Exercise objective: What lines below contain the string "labels"? List them all.

Source information:
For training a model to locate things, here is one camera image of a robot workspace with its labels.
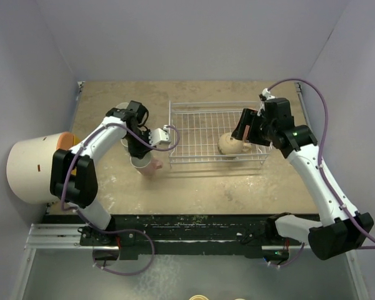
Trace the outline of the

...

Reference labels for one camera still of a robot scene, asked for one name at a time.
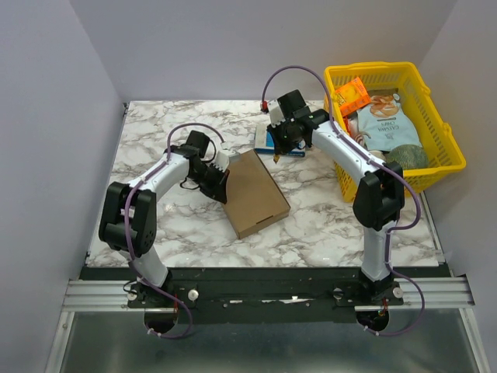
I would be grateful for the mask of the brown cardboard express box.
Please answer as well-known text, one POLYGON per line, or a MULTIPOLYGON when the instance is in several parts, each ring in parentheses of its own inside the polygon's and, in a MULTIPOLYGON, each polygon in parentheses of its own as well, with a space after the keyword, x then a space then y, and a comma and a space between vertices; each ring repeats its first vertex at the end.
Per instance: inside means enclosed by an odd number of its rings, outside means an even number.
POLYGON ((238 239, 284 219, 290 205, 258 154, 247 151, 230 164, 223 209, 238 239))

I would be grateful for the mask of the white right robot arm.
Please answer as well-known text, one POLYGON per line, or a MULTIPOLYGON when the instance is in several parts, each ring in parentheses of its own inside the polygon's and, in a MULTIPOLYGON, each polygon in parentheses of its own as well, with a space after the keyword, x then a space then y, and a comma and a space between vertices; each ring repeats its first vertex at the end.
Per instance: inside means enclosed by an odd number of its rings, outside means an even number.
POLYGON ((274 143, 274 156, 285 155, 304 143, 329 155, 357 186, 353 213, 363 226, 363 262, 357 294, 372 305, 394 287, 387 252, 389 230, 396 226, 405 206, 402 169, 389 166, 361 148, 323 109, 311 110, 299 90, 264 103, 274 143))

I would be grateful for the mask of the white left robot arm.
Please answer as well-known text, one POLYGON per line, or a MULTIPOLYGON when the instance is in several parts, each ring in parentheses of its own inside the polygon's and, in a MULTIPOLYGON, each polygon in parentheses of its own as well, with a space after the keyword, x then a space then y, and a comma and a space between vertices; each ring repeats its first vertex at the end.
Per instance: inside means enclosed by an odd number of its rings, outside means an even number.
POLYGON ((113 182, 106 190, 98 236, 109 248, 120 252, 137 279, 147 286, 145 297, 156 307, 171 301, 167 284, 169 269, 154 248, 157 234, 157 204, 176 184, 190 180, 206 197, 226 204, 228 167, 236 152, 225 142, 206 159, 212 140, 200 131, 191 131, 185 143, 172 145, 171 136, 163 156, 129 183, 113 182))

...

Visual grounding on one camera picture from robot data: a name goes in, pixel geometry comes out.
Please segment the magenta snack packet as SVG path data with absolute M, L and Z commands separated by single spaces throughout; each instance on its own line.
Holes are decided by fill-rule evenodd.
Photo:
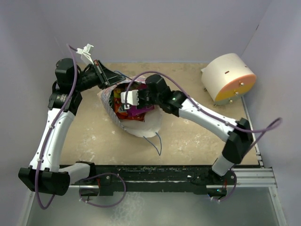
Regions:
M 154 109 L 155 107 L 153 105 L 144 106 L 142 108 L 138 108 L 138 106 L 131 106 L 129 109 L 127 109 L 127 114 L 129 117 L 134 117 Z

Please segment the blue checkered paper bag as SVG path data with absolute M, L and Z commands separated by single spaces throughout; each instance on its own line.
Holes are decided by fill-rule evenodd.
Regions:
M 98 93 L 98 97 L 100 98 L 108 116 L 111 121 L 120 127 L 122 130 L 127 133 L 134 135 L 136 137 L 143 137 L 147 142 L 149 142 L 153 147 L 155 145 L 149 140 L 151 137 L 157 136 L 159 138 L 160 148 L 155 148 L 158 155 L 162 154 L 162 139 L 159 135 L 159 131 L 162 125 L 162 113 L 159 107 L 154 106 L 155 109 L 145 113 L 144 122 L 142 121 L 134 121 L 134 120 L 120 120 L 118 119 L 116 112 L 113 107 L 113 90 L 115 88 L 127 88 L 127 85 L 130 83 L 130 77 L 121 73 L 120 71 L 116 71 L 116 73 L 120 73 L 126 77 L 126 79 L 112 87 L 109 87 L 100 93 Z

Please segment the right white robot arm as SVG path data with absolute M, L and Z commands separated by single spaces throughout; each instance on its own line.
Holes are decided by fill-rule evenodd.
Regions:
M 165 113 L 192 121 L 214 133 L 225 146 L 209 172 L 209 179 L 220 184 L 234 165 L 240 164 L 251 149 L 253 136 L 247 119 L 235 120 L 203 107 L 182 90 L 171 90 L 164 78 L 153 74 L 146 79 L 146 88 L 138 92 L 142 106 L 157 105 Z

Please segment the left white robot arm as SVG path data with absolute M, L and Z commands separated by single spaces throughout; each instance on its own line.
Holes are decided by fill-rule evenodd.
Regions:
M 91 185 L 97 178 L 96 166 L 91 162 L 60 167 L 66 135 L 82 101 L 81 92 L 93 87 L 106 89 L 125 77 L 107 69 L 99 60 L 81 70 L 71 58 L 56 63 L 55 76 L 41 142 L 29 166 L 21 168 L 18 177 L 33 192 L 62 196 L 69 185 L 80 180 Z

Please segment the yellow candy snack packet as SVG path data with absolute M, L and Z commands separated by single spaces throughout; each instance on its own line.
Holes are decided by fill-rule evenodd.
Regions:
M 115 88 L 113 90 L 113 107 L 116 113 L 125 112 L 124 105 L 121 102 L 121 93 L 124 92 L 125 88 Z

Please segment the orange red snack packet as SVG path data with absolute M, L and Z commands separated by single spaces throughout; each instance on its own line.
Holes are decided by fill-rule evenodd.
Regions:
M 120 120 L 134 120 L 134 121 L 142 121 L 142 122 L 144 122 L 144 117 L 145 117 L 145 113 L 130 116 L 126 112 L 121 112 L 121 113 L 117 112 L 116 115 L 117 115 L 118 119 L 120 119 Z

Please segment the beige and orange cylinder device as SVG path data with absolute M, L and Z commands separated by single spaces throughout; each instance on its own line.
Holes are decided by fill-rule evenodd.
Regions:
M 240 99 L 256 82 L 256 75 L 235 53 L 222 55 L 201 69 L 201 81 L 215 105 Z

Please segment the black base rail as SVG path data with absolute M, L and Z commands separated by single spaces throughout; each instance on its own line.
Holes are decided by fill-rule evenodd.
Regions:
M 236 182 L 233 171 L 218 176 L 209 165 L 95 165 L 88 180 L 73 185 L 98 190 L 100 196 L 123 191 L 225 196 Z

Your response:
For training a model to locate things, here is one camera image of a robot workspace with its labels.
Reference labels for one camera still of a robot scene, asked for one name at a time.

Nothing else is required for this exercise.